Skip to content

Linker Error with Torch 2.4.0+cu124 (ImportError: libnccl.so.2: cannot open shared object file: No such file or directory) #2125

Closed
@axbycc-mark

Description

@axbycc-mark

🐞 bug report

Affected Rule

"@rules_python//python/extensions:pip.bzl" and any py_binary rules which have dependency "@pip//torch:pkg" and cause import torch to be called.

Is this a regression?

Yes, the previous version in which this bug was not present was: ....

Description

Torch ships with its own nvidia drivers which end up, for example, at site-packages/nvidia/nccl/lib/libnccl.so.2. Torch is usually installed into site-packages/torch and there is a library here site-packages/torch/_C.cpython-311-x86_64-linux-gnu.so which declares a dependency on libnccl through the rpath mechanism. See the output of readelf below.

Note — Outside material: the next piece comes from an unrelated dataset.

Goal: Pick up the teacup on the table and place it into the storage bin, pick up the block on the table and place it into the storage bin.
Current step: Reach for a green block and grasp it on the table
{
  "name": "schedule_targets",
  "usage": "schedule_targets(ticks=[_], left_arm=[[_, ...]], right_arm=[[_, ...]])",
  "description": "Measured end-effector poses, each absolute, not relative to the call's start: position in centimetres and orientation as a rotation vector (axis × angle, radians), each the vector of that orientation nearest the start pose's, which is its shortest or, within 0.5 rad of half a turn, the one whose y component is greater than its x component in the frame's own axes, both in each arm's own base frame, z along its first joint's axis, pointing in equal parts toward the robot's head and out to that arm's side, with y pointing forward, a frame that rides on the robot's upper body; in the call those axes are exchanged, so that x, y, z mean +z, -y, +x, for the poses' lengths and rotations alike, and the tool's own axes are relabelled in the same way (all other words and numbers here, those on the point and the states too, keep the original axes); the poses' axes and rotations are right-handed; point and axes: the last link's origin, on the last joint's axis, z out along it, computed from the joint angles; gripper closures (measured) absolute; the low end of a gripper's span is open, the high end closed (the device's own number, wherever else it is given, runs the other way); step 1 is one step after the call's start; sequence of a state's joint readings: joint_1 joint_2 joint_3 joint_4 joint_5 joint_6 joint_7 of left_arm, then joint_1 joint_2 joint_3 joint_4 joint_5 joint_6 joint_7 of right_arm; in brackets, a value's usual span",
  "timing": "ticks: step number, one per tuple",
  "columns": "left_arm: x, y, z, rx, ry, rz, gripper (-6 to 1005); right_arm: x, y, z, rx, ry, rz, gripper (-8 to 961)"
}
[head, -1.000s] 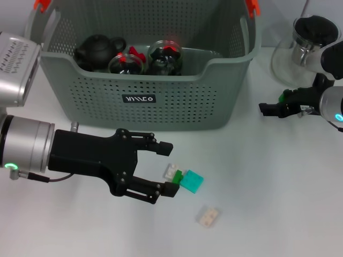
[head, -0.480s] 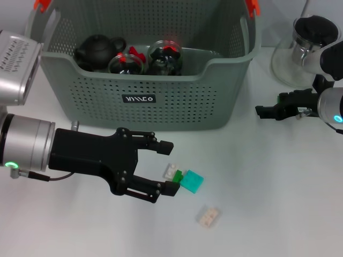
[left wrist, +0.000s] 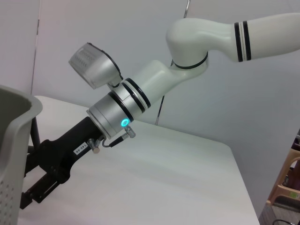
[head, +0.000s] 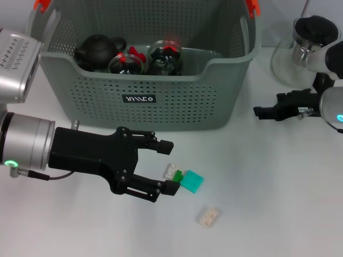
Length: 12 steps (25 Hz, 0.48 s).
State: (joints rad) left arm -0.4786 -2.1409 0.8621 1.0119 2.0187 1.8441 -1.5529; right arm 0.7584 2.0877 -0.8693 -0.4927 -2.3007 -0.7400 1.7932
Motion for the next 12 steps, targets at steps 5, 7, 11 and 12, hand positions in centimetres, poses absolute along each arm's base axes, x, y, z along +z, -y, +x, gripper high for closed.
schedule_targets(ticks=[5, 7, 11, 12], left_arm=[[0.8, -29.7, -20.9, -0.652, 0.409, -3.060, 136], [0.8, -29.7, -20.9, -0.652, 0.408, -3.060, 136], [0.8, -29.8, -20.9, -0.652, 0.409, -3.059, 136], [0.8, -29.8, -20.9, -0.652, 0.409, -3.058, 136]], right_arm=[[-2.6, -42.6, 27.6, 0.066, -0.858, -2.301, 131], [-2.2, -42.7, 27.7, 0.077, -0.863, -2.288, 131], [-1.8, -42.8, 28.1, 0.077, -0.873, -2.259, 131], [-1.7, -42.9, 28.2, 0.077, -0.876, -2.249, 131]])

readelf -d _C.cpython-311-x86_64-linux-gnu.so | grep 'rpath\|runpath'
 0x000000000000000f (RPATH)              Library rpath: [$ORIGIN/../../nvidia/cublas/lib:$ORIGIN/../../nvidia/cuda_cupti/lib:$ORIGIN/../../nvidia/cuda_nvrtc/lib:$ORIGIN/../../nvidia/cuda_runtime/lib:$ORIGIN/../../nvidia/cudnn/lib:$ORIGIN/../../nvidia/cufft/lib:$ORIGIN/../../nvidia/curand/lib:$ORIGIN/../../nvidia/cusolver/lib:$ORIGIN/../../nvidia/cusparse/lib:$ORIGIN/../../nvidia/nccl/lib:$ORIGIN/../../nvidia/nvtx/lib:$ORIGIN:$ORIGIN/lib]

However, within a Bazel project, the pip extension puts all packages in their own directories so the linker is not able to find the nvidia drivers using relative paths. What ends up happening is that the linker either ends up finding the system drivers at /usr/local/... or else the Python process raises an ImportError due to the linker failing.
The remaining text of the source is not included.